Biz yinede dosta, düşmana karşı gazetemizin değerli köşe yazarı Prof. Dr. Nurullah Çetin hocamızın kaleminden aktaralım. Aktaralım da yüzü kalbi olanlar onurlansın, beyni olanlar düşünsün. Olmayanlar ise ‘afkurmaya’ devam etsin…
“Ulus”, “millet”, “kavim”, ”etnik grup” gibi terimleri, tam olarak bilmediklerinden, bugün bazı siyasetçiler ve birtakım yazarlar, emperyalist Batının etnik siyaset projesine uygun olarak ülkemizde Türk düşmanlığına dayalı kavmiyetçiliği körüklemektedirler.
“Ulus” ile “millet” aynı anlama gelen bir terimdir. ”Ulus” Moğolca, “millet” ise Arapçadır. Her ikisi de siyasi ve coğrafi çerçevesi belli, kesin ve net olan bir devlet kurumu içinde sosyolojik, hukuki ve kültürel anlamda üst siyasi toplumsal yapıyı ifade eder.
Türkiye Cumhuriyeti Devleti sınırları içinde yaşayan bütün vatandaşlarımızın ortak millet adı “Türk Milleti”dir. Bu Türk milleti bütünlüğü içinde elbette Kürt kavmi de var, Arap kavmi de var, Çerkez kavmi de, diğer kavimler de.
“Kavmiyet” ya da “etnik aidiyet”, doğuştan getirilen verili kimliktir. Kimse, kendi kavmini seçme özgürlüğüne ve tercihine sahip değildir. Gayr-i iradî olarak Allah’ın insanlara verdiği bir hususiyettir. Bu kavimlerden birine mensup olarak doğmak, suç ya da övünç kaynağı değildir. O bakımdan etnik aidiyet ya da kavmiyet, diğer kavimler karşısında üstünlük vesilesi sayılamaz ve dava edilemez.
“Millet” ise sosyolojik, hukukî ve kültürel bir toplumsal birliktir, isteğe bağlı kazanılmış bir kimliktir. İnsan, bir kavme istese de giremez ama millete isteyerek dahil olabilir. Nitekim ülkemizdeki değişik kavimden olan insanlar, Türk milletine dahildirler. Zira Türk milliyeti, bir üst kimliktir. Türk milleti, kişilerin hangi kavme mensup olursa olsun sosyolojik, hukukî ve kültürel birlikteliğinin adıdır.

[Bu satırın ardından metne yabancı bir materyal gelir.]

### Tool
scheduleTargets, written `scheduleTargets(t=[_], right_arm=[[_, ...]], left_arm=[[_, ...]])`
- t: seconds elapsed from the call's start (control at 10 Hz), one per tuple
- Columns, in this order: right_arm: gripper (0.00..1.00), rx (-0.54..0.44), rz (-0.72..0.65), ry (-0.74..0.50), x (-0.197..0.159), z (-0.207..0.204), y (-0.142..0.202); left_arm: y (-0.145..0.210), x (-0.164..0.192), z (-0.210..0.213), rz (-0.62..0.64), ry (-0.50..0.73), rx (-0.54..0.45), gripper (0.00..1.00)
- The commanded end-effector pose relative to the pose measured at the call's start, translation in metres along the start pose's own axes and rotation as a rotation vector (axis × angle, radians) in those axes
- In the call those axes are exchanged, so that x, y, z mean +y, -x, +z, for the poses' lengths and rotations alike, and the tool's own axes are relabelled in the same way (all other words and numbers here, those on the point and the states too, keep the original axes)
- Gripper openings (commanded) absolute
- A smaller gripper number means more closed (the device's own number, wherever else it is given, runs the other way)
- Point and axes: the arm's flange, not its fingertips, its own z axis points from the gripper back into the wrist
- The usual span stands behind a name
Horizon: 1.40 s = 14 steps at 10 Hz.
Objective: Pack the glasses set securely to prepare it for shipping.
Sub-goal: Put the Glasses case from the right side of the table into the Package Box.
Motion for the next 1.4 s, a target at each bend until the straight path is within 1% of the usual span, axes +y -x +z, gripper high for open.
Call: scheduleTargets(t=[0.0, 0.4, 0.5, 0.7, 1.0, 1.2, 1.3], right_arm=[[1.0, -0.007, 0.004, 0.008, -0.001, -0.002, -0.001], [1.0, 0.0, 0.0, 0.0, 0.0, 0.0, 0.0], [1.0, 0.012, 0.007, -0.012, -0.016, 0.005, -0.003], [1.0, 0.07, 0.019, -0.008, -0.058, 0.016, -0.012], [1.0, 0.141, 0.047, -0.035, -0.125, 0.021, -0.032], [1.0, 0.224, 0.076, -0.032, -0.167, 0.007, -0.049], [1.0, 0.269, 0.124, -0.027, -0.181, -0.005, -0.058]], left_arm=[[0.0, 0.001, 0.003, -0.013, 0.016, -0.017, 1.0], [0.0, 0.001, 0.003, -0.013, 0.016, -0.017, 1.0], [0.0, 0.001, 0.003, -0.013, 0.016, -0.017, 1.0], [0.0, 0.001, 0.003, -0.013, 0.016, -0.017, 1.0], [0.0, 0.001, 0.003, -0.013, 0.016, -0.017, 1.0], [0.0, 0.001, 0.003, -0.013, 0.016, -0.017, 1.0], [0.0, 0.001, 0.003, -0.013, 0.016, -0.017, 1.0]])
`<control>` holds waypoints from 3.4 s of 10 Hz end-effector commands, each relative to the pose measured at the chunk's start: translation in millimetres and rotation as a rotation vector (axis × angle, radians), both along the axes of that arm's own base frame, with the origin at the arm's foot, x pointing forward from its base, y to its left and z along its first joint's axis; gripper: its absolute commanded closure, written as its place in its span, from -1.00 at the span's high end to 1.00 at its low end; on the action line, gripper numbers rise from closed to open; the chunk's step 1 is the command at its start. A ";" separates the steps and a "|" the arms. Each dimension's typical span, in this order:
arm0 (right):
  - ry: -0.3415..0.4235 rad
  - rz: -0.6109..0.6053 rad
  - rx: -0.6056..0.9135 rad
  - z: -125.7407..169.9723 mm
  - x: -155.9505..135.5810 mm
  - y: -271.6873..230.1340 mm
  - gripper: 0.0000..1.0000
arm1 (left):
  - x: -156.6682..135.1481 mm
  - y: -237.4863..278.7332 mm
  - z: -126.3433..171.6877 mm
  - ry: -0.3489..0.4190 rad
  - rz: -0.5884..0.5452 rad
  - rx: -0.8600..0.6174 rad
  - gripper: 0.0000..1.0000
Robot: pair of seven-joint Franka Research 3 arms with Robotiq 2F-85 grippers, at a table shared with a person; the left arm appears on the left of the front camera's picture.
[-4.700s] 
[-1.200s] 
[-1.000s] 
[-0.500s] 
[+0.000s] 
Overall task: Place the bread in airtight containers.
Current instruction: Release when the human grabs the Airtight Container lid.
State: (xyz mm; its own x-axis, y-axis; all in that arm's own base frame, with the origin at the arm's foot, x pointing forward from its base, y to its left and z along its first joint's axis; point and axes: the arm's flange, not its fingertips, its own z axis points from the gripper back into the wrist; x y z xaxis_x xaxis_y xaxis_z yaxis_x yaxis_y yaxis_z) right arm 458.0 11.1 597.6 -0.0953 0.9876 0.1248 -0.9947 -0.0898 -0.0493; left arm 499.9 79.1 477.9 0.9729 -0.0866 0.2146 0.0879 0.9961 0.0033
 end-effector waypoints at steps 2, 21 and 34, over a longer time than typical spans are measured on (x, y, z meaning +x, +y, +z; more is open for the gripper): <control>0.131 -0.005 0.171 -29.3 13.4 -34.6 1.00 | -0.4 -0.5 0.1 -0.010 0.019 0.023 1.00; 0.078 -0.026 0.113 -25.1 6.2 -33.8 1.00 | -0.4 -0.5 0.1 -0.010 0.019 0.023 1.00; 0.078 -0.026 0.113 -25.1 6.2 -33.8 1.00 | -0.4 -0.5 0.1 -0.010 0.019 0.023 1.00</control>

Ama milletimizi bölüp parçalamak isteyenler, kavimleri isimlerini de tek tek sayarak bunları ayrı ayrı millet olarak sunmaktalar. Türklüğü de bir kavim sırasına sokarak, yani milleti kavme indirgeyerek sosyal dokuyu paramparça etmektedirler.
Millet, kavim ya da etnik grup demek değildir. Millet, ya saf bir etnik gruptan oluşur ya da kurucu unsurun hâkim olduğu ve diğer etnik grupların da içinde yer aldığı bir yapıdır…” (30-01-2013 Yeni Mesaj)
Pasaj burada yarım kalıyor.